SERANG, RADARBANTEN.CO.ID – Setiap tahun, Sekretariat DPRD Provinsi Banten mengalokasikan anggaran untuk pengadaan baju adat Banten bagi seluruh Anggota DPRD Provinsi Banten.
Namun, melihat kondisi keuangan tahun depan yang memprihatinkan, maka pengadaan baju adat yang dikenakan saat peringatan HUT Provinsi Banten itu diminta untuk dicoret.
Hal itu disampaikan Anggota DPRD Provinsi Dede Rohana. “Kami ingin melakukan efisiensi atau penghematan, misalnya baju adat Banten, mamin (makan minum-red), dan pembangunan di kantor DPRD,” ujarnya.
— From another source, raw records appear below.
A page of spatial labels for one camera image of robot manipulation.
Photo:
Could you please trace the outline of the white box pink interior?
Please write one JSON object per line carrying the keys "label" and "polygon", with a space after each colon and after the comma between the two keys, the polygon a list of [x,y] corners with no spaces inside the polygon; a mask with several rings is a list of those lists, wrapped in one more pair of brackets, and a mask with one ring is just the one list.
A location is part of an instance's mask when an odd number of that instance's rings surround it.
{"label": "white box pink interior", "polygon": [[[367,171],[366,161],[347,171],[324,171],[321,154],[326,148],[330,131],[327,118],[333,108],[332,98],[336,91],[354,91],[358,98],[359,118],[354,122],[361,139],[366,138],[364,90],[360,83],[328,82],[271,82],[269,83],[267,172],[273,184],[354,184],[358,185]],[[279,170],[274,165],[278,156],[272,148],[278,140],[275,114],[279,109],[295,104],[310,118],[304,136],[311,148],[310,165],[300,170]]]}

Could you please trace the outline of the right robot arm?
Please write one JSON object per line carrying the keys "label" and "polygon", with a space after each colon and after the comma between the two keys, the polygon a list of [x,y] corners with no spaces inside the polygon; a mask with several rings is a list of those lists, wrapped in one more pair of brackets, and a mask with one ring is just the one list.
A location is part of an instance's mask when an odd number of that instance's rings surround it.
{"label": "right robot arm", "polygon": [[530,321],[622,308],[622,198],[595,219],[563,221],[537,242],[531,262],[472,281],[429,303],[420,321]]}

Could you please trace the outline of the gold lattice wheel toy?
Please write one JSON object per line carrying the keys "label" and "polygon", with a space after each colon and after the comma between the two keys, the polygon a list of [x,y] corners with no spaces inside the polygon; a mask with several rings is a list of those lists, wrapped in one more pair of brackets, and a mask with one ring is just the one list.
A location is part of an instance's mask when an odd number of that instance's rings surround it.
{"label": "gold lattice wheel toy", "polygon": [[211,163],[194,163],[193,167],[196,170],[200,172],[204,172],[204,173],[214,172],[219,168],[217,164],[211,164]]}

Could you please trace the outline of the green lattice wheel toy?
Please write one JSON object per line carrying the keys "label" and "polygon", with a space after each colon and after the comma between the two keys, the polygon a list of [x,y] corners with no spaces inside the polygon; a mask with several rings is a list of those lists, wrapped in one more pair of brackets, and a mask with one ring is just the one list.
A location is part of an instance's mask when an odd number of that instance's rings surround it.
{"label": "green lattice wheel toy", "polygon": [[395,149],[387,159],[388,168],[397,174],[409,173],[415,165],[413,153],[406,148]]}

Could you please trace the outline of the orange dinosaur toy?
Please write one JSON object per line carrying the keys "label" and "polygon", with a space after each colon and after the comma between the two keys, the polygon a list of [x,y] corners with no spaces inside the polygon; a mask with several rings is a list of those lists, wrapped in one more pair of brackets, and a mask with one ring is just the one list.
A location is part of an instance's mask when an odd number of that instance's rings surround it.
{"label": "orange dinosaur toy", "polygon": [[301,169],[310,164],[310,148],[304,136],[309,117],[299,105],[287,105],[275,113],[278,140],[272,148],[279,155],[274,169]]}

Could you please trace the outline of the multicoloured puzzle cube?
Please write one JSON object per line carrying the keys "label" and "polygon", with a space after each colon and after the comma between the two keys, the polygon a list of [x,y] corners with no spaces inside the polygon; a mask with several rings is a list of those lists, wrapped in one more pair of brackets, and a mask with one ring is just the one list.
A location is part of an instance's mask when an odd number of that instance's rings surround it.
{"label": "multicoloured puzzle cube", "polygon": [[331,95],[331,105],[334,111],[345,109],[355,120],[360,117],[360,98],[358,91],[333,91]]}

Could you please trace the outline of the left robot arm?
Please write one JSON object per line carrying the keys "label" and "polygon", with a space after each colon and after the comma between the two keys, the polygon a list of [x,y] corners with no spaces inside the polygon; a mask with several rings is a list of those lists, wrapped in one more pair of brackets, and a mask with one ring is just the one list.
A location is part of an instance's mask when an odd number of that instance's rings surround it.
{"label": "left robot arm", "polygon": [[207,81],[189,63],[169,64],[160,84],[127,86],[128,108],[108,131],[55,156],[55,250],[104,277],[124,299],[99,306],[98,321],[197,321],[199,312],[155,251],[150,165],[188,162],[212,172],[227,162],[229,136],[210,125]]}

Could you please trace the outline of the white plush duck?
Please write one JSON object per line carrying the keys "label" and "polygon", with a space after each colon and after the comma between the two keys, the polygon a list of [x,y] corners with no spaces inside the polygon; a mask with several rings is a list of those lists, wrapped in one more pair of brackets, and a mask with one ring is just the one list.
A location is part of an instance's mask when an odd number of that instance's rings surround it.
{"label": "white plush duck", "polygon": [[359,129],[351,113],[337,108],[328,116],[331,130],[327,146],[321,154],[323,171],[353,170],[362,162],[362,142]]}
Apalagi, lanjutnya, berdasarkan rancangan sementara, APBD Provinsi Banten tahun depan mengalami defisit hingga Rp716 miliar. Untuk itu,
Tim Anggaran Pemerintah Daerah bersama Badan Anggaran akan mengotak-atik rancangan yang ada untuk menghapus belanja-belanja yang tak penting.
Kata Dede, pengadaan baju adat Banten setiap tahun harus dicoret. Apalagi pakaian itu hanya digunakan satu kali dalam satu tahun. “Tidak perlu ada setiap tahun,” tandasnya.